Пояснения священника были просты и кратки, как улицы Таннендорфа, и у двухэтажного строения, явно знававшего и лучшие времена, Курт оказался уже минуты через три. Трактирчик был возведен из того же серого камня, что и прочие дома деревеньки, и, похоже, в одно время с ними – в ремесле каменщика Курт не смыслил совершенно, но даже его познаний хватило на то, чтобы увидеть в кладке одну и ту же руку. От домов жителей он отличался лишь высотой да крышей – из хорошей, когда‑то ровной черепицы.

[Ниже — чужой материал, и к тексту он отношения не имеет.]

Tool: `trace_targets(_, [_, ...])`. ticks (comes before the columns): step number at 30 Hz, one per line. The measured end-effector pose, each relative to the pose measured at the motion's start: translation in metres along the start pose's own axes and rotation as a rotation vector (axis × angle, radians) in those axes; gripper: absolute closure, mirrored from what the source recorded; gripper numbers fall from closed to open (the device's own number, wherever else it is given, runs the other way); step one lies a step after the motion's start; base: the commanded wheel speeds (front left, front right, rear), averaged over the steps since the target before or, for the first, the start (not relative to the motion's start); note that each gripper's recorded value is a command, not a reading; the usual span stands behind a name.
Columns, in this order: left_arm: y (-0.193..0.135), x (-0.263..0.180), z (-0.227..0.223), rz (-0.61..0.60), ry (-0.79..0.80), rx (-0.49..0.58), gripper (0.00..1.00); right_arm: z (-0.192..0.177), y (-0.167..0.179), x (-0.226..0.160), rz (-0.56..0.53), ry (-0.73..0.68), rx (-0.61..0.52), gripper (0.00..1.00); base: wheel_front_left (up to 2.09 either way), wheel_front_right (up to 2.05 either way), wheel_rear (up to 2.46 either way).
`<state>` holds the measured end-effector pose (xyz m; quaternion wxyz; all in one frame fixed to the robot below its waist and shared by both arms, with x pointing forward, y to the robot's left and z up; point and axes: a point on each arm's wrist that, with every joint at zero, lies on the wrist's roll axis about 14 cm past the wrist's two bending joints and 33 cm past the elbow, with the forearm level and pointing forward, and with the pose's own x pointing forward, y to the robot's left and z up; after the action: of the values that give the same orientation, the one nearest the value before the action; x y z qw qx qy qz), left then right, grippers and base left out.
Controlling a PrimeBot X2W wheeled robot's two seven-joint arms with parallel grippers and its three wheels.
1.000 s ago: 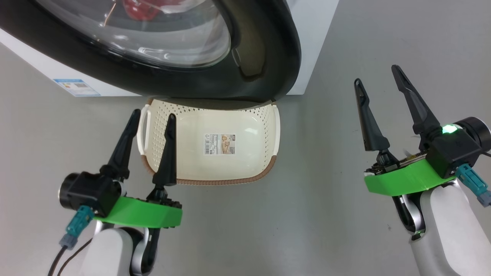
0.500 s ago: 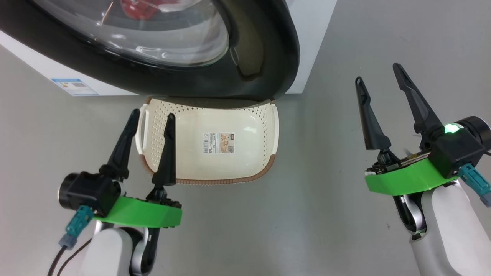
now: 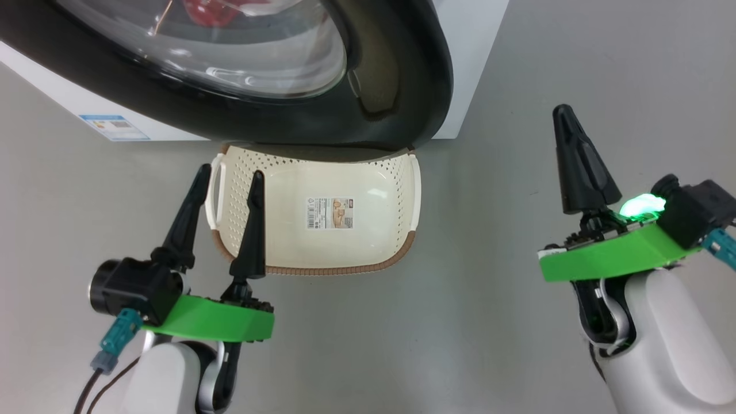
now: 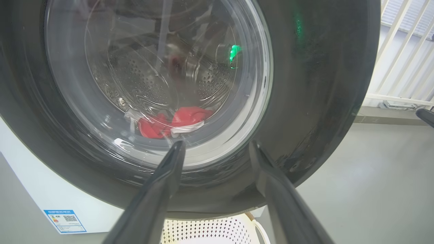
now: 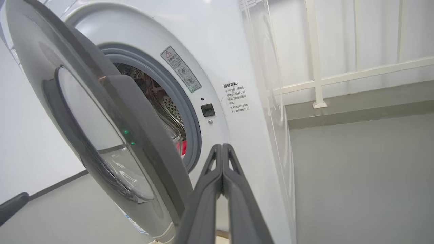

Судя по наглухо затворенным ставням второго этажа, постояльцев здесь не было и даже не предвиделось, стало быть, мысленно усмехнулся он, услышать «мест нет» ему не грозит.
Приподнявшись в стременах, Курт попытался заглянуть за ограду на двор, уже предчувствуя, что увидит там, где помещаются конюшни: запертые ворота и тяжелый висячий замок. Убедившись в своих предположениях, он со вздохом потрепал по шее настоятельского жеребца и спрыгнул на землю, с облегчением разминая ноги.